Use the correct form of the word (put the word in the desired form or enter the correct form of the word)
For example:
My friend has never (be) to Paris.
or
My friend has never ... to Paris.
Grammar designation
For example:
My friend has never been to Paris.
Present perfect
It is these two tasks that our API solves: in each sentence it finds grammatical constructions and creates grammar exercises from the sentences found.
There is an open API for everyone who would like to try to make a useful service of individualized teaching of English grammar or to supplement their already working service with this functionality.
To get access to the API, you need to register on the service https://market.mashape.com . After registration, follow the link https://market.mashape.com/smallstep/englishgrammar and subscribe to the free API.
The input is text in the form of JSON, sent via a POST request, for example:
{ "text": "John lives in London. He loves cats." }
In the documentation on the API page, you will find code examples for many programming languages: Java, Node, PHP, Python, Objective-C, Ruby, .NET.

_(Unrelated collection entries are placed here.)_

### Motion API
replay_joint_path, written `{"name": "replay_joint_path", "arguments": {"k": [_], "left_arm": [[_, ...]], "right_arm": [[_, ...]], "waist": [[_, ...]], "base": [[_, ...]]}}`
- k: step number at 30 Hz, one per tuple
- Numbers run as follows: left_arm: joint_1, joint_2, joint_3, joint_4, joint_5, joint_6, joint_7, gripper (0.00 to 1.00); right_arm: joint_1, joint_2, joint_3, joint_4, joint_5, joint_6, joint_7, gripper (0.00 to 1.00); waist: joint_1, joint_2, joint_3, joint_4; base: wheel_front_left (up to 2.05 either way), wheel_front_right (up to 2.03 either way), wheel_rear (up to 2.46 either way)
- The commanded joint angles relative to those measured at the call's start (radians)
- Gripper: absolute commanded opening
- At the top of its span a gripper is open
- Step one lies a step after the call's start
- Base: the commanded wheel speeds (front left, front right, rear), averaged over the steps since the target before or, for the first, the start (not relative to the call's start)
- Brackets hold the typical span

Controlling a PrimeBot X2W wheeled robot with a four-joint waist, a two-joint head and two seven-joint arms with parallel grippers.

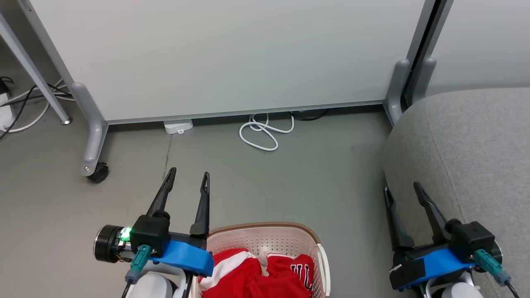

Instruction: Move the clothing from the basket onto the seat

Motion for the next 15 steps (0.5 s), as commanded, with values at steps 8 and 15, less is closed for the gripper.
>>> {"name": "replay_joint_path", "arguments": {"k": [8, 15], "left_arm": [[-0.017, 0.002, -0.005, 0.011, 0.016, -0.007, -0.01, 1.0], [-0.019, 0.001, 0.001, 0.027, -0.002, -0.015, -0.01, 1.0]], "right_arm": [[-0.013, -0.006, 0.002, 0.006, -0.017, 0.002, -0.012, 1.0], [-0.009, -0.006, 0.002, 0.009, 0.004, 0.002, -0.012, 1.0]], "waist": [[0.0, 0.0, 0.003, 0.003], [0.0, 0.0, 0.003, 0.005]], "base": [[0.0, 0.0, 0.0], [0.0, 0.0, 0.0]]}}
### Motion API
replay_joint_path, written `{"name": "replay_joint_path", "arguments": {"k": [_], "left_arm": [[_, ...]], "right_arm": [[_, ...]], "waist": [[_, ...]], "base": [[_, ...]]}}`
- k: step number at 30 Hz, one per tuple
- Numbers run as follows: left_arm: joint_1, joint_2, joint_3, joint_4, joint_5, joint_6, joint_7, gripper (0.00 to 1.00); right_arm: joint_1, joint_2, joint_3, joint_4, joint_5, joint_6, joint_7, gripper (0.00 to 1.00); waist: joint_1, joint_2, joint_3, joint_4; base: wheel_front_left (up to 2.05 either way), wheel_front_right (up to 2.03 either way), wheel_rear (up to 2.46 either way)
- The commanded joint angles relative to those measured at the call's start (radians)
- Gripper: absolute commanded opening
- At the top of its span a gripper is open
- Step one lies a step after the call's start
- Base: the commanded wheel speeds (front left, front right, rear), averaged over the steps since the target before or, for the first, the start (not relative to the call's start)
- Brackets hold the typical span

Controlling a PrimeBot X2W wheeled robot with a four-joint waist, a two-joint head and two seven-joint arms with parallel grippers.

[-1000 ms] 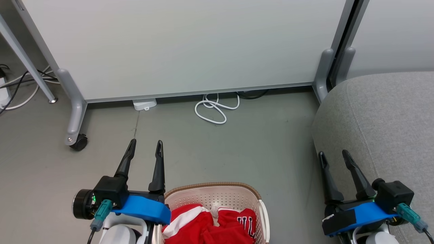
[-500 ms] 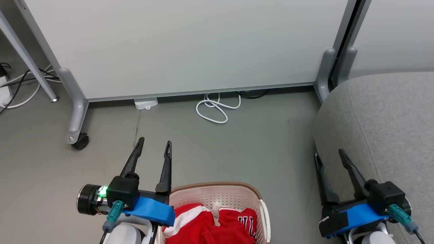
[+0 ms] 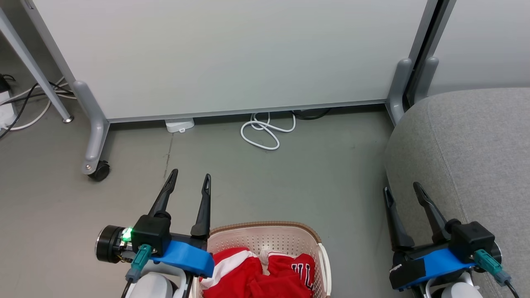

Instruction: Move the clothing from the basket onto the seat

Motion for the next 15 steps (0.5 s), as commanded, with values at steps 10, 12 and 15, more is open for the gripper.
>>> {"name": "replay_joint_path", "arguments": {"k": [10, 12, 15], "left_arm": [[-0.014, 0.0, 0.006, 0.013, -0.013, -0.009, -0.005, 1.0], [-0.014, 0.0, 0.006, 0.015, -0.014, -0.009, -0.005, 1.0], [-0.017, 0.0, 0.006, 0.017, -0.014, -0.009, -0.005, 1.0]], "right_arm": [[-0.007, -0.005, 0.0, 0.004, 0.012, 0.002, -0.004, 1.0], [-0.007, -0.005, 0.002, 0.005, 0.014, 0.002, -0.004, 1.0], [-0.008, -0.005, 0.003, 0.003, 0.015, 0.002, -0.004, 1.0]], "waist": [[0.0, -0.0001, 0.002, 0.0], [0.0, -0.0001, 0.002, -0.001], [0.0, -0.0001, 0.006, -0.001]], "base": [[0.0, 0.0, 0.0], [0.0, 0.0, 0.0], [0.0, 0.0, 0.0]]}}
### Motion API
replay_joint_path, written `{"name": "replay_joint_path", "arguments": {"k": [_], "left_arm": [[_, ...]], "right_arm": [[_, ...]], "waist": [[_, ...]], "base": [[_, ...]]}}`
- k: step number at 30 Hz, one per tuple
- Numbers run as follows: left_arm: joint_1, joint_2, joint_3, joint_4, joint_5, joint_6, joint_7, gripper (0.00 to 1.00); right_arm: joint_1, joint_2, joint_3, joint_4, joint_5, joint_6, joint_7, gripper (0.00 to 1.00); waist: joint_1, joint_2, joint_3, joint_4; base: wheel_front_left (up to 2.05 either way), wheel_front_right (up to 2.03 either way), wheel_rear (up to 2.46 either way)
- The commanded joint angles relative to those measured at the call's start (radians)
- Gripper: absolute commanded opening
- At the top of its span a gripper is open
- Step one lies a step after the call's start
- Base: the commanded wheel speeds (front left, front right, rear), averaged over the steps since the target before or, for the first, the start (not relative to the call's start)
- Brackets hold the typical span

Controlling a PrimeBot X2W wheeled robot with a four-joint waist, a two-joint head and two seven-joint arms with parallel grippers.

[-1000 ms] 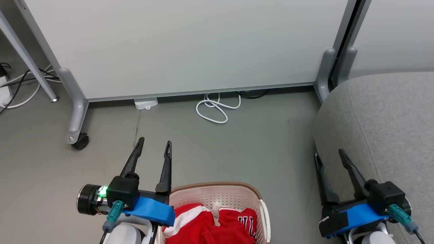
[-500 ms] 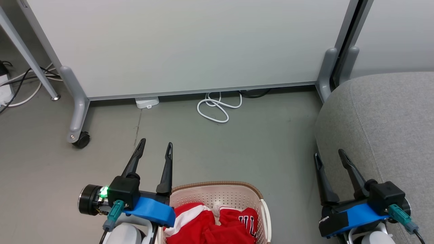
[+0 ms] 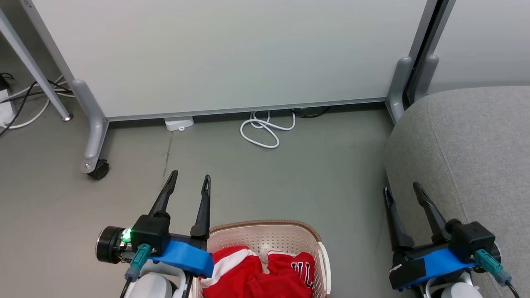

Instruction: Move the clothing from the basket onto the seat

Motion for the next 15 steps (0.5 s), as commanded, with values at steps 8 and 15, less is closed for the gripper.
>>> {"name": "replay_joint_path", "arguments": {"k": [8, 15], "left_arm": [[-0.057, 0.0, -0.023, 0.031, 0.005, -0.012, -0.005, 1.0], [-0.135, 0.0, -0.079, 0.115, 0.0, -0.03, -0.004, 1.0]], "right_arm": [[-0.023, -0.005, -0.006, -0.022, -0.008, 0.002, -0.004, 1.0], [-0.049, -0.005, -0.013, -0.05, -0.015, 0.002, -0.004, 1.0]], "waist": [[0.0, 0.0, 0.036, -0.006], [0.0, 0.0, 0.103, -0.029]], "base": [[0.0, 0.0, 0.0], [0.0, 0.0, 0.0]]}}
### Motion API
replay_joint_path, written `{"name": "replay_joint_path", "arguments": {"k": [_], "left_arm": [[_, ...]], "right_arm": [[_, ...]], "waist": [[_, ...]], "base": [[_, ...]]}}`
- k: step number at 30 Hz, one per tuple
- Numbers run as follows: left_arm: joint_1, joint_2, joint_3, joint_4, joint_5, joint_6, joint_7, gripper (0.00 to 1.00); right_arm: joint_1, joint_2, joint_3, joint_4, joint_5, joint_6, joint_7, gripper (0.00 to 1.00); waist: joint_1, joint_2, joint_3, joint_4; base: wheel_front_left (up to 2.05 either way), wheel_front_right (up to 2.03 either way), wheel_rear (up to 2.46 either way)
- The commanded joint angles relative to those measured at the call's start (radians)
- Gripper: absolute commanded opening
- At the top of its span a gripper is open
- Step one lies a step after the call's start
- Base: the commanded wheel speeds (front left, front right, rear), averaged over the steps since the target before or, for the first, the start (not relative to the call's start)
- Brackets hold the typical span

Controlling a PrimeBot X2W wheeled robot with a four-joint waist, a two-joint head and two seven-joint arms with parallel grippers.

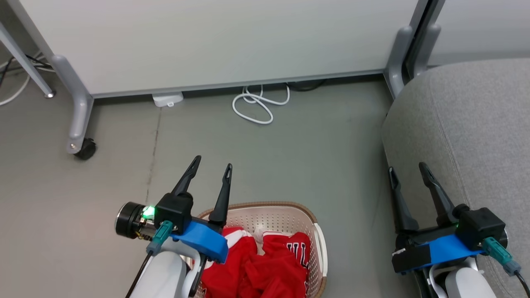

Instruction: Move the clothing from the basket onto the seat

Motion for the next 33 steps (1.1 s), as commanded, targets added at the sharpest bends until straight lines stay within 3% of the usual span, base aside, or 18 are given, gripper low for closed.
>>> {"name": "replay_joint_path", "arguments": {"k": [1, 15, 33], "left_arm": [[-0.027, 0.001, -0.005, 0.007, 0.0, -0.004, -0.003, 1.0], [-0.267, 0.032, -0.178, 0.286, 0.044, -0.033, -0.003, 1.0], [-0.551, 0.059, -0.595, 0.629, -0.102, -0.031, -0.003, 1.0]], "right_arm": [[-0.015, -0.004, -0.002, -0.007, -0.005, 0.002, -0.003, 1.0], [-0.134, -0.004, 0.003, -0.075, -0.017, 0.001, -0.003, 1.0], [-0.282, -0.004, 0.03, -0.141, -0.009, 0.001, -0.003, 1.0]], "waist": [[-0.0001, 0.0, 0.025, -0.014], [-0.0001, 0.0, 0.265, -0.105], [-0.0001, 0.0, 0.543, -0.168]], "base": [[0.0, 0.0, 0.0], [0.0, 0.0, 0.0], [0.0, 0.0, 0.0]]}}
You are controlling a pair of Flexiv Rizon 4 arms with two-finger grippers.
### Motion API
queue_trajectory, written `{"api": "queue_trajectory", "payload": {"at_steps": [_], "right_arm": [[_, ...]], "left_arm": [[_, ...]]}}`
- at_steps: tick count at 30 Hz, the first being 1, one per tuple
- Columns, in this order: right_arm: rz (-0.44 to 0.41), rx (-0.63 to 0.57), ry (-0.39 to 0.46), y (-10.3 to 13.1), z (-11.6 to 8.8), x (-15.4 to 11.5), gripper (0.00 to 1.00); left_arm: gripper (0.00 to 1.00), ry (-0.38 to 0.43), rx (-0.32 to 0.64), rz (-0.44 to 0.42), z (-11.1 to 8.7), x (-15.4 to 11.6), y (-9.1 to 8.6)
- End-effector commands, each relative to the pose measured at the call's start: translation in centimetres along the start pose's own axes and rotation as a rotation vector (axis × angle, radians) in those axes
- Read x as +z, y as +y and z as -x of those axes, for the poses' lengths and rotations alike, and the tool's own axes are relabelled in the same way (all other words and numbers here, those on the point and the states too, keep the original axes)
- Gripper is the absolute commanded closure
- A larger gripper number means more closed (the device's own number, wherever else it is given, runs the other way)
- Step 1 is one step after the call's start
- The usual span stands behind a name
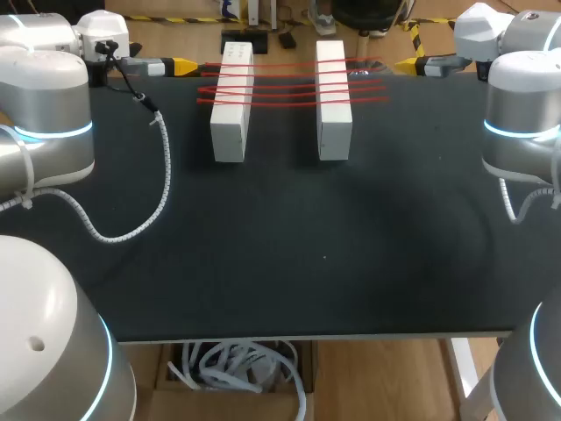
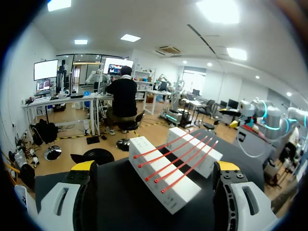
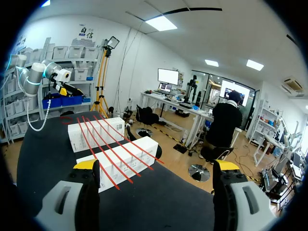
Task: Grab the tape and strap the tape.
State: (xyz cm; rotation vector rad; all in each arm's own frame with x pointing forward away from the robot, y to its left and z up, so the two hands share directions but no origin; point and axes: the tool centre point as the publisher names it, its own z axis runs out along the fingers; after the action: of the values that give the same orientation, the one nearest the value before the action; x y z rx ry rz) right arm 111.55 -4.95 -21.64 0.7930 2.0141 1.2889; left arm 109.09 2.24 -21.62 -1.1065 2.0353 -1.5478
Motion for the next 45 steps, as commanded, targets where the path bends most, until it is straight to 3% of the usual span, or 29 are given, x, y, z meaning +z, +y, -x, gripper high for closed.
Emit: {"api": "queue_trajectory", "payload": {"at_steps": [1,19,27,30,32,45], "right_arm": [[0.001,0.000,0.000,0.0,0.0,-0.1,0.00],[0.001,0.000,0.000,0.0,0.0,-0.1,0.00],[0.001,0.000,0.000,0.0,0.0,-0.1,0.00],[0.001,0.000,0.000,0.0,0.0,-0.1,0.00],[0.001,0.000,0.000,0.0,0.0,-0.1,0.00],[0.001,0.000,0.000,0.0,0.0,-0.1,0.00]], "left_arm": [[0.00,-0.001,0.001,-0.005,0.0,0.0,0.1],[0.00,-0.001,0.001,-0.005,0.0,0.0,0.1],[0.00,0.203,0.275,-0.067,-1.0,-1.0,0.0],[0.00,0.367,0.448,-0.110,-2.0,-1.7,-0.1],[0.00,0.421,0.506,-0.106,-2.4,-2.1,0.2],[0.00,0.421,0.506,-0.106,-2.4,-2.1,0.2]]}}
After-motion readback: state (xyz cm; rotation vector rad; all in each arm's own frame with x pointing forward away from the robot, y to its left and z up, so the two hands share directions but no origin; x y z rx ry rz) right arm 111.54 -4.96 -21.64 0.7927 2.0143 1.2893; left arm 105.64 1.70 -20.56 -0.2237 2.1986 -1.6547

In response, you get JSON with this content:
{ "grammarPatterns": [ { "sentenceText": "John lives in London.", "grammarPatterns": [ { "name": "present_simple_construction", "words": [ { "word": "lives", "startOffset": 5, "endOffset": 10 } ], "dependencies": [ "present_simple_usage" ], "difficulty": 1, "fullName": " (Present Simple Tense)" } ] }, { "sentenceText": "He loves cats.", "grammarPatterns": [ { "name": "present_simple_construction", "words": [ { "word": "loves", "startOffset": 3, "endOffset": 8 } ], "dependencies": [ "present_simple_usage" ], "difficulty": 1, "fullName": " (Present Simple Tense)" } ] } ], "multipleChoice": [ { "sentenceText": "John lives in London.", "multipleChoice": [ { "startOffset": 5, "endOffset": 10, "answers": [ "live", "living", "lives", "lived" ], "correctIndex": 2 } ] }, { "sentenceText": "He loves cats.", "multipleChoice": [ { "startOffset": 3, "endOffset": 8, "answers": [ "loves", "love", "loving", "loved" ], "correctIndex": 0 } ] } ] }
As you can see from the example, the text is divided into sentences and each sentence has grammarPatterns (identified grammatical constructions) and multipleChoice (material for creating exercises).
In grammarPatterns the system name of the grammatical construction ( name ) is indicated, the words that make up this grammatical phenomenon are given, with offsets from the beginning of the sentence ( words ), dependencies (grammatical material that would help in mastering this grammatical phenomenon), the relative level of complexity ( difficulty - can help in assessing the grammatical difficulty of the text), and fullName is the full name of the construct in Russian
In multipleChoice, the word offsets are given for which the exercise is proposed. Answers are the answer choices for multiple choice, and correctIndex is the index of the correct answer (the index starts at 0).
In the simplest case, the API allows you to create an exercise to choose the correct form, but other exercises are not at all difficult to do. For example, for the exercise “correct a mistake” you just need to replace the word in the sentence with one of the wrong options from the answers field. To enter the correct version, you can simply delete the word from the original sentence (you can also specify the name of the desired form from grammarPatterns ).
You can test our API on a small number of your examples (up to 400 characters per request, please)), but if you want to use it in some project, it is better to contact in person.
A little later, we plan to open the API diagnosing mutiple choice (grammatical and lexical), as well as the API for generating questions to the text (and variants of answers to it).
UPDATE : Thank you for the great interest in our project.))
For technical reasons, we changed the API a bit. Please note the example above - now there are two lists, each of which repeats the text of a sentence.